Bu açıklamalar ışığında somut olay değerlendirildiğinde;
Sanığa atılı bulunan ve 765 sayılı Türk Ceza Yasasının 508. maddesinde düzenlenen güveni kötüye kullanma suçuna iki aydan iki seneye kadar hapis ve elli liradan aşağı olmamak üzere adli para cezası öngörülmüştür. Anılan Yasanın 102/4. maddesi uyarınca bu suçun asli dava zamanaşımı 5 yıl, aynı Yasanın 104/2. maddesi göz önünde bulundurulduğunda kesintili zamanaşımı ise 7 yıl 6 aydır.

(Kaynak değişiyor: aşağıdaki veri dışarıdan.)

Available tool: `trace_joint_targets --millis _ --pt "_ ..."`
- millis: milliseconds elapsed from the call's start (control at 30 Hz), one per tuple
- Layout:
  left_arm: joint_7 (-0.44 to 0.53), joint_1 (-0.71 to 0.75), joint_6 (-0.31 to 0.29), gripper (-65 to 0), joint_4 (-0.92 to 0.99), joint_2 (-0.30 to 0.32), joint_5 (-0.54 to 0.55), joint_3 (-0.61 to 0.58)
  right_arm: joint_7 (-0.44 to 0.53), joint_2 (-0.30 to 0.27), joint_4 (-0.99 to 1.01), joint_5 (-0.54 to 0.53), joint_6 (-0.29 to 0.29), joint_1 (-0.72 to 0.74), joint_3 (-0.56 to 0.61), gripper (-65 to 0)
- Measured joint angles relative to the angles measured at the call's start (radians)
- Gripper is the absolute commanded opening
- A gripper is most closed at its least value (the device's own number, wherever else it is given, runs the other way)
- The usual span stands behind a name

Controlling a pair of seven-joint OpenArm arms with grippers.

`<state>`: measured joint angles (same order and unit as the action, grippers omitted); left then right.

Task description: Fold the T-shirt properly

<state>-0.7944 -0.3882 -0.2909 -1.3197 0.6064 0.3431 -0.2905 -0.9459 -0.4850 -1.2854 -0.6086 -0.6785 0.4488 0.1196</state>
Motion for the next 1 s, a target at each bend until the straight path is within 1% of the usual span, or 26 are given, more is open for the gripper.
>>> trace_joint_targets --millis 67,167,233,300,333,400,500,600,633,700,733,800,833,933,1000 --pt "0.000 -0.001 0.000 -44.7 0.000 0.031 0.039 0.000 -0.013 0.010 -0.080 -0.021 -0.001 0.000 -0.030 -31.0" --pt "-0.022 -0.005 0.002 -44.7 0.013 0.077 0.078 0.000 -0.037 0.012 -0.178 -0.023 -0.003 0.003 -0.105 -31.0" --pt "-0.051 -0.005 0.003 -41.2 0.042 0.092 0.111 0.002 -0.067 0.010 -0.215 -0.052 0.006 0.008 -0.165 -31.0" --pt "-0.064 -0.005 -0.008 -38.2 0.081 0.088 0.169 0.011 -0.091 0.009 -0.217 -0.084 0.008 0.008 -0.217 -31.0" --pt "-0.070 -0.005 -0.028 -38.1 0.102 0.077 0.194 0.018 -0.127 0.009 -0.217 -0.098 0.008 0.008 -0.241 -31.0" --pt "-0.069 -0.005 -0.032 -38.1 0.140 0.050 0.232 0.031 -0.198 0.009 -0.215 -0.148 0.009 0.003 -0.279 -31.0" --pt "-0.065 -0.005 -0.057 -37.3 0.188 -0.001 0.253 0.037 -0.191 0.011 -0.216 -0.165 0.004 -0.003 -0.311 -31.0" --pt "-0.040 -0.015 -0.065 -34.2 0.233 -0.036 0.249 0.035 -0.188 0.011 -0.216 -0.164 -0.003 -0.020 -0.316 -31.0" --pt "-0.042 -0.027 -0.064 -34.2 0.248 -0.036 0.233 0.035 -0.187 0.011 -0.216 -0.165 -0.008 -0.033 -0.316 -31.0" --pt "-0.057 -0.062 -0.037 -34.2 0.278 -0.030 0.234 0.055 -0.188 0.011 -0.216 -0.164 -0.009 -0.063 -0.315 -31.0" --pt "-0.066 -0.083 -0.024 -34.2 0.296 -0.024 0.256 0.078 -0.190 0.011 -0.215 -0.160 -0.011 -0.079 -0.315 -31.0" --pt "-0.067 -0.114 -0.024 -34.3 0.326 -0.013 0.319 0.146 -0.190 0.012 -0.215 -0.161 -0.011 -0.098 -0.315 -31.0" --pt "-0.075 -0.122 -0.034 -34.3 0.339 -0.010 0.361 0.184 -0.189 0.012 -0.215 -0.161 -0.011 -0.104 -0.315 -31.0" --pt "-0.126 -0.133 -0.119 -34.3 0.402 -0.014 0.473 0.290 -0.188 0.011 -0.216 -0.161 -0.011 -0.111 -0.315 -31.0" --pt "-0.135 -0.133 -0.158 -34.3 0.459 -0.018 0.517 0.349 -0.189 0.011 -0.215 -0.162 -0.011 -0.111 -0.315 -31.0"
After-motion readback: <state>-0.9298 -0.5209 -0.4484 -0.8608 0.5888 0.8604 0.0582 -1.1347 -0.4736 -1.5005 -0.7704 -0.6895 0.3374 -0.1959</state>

Daha ağır başka bir suçu oluşturma olasılığı bulunmayan ve 03.04.2001 tarihinde gerçekleştirilen eylemle ilgili olarak 765 sayılı TCY’nın 102/4 ve 104/2. maddelerinde öngörülen 7 yıl 6 aylık kesintili dava zamanaşımı, yerel mahkemece direnme hükmünün verildiği 23.11.2005 tarihinden sonra, ancak dosya henüz Ceza Genel Kuruluna gelmeden önce 03.10.2008 tarihinde dolmuş bulunmaktadır.
Bu itibarla, yerel mahkeme direnme hükmünün, gerçekleşen zamanaşımı nedeniyle bozulmasına, yeniden yargılama gerektirmeyen bu konuda 1412 sayılı CYUY’nın, 5320 sayılı Yasanın 8. maddesi uyarınca halen yürürlükte bulunan 322. maddesi uyarınca karar verilmesi olanaklı bulunduğundan, sanık hakkındaki kamu davasının 765 sayılı TCY’nın 102/4, 104/2 ve 5271 sayılı CYY’nın 223. maddeleri uyarınca düşmesine karar verilmelidir.
SONUÇ:
Açıklanan nedenlerle;
1- Ankara 21. Asliye Ceza Mahkemesinin 23.11.2005 gün ve 261–917 sayılı direnme hükmünün dava zamanaşımının gerçekleşmesi nedeniyle BOZULMASINA,
Yeniden yargılamayı gerektirmeyen bu konuda, 1412 sayılı Ceza Yargılaması Usulü Yasasının 5320 sayılı Yasanın 8. maddesi uyarınca halen yürürlükte bulunan 322. maddesine göre karar verilmesi olanaklı bulunduğundan, sanık hakkındaki kamu davasının 765 sayılı TCY’nın 102/4, 104/2 ve 5271 sayılı CYY’nın 223. maddeleri uyarınca DÜŞMESİNE,
2- Dosyanın mahalline gönderilmek üzere Yargıtay Cumhuriyet Başsavcılığına TEVDİİNE, 15.05.2012 günü yapılan müzakerede oybirliğiyle karar verildi.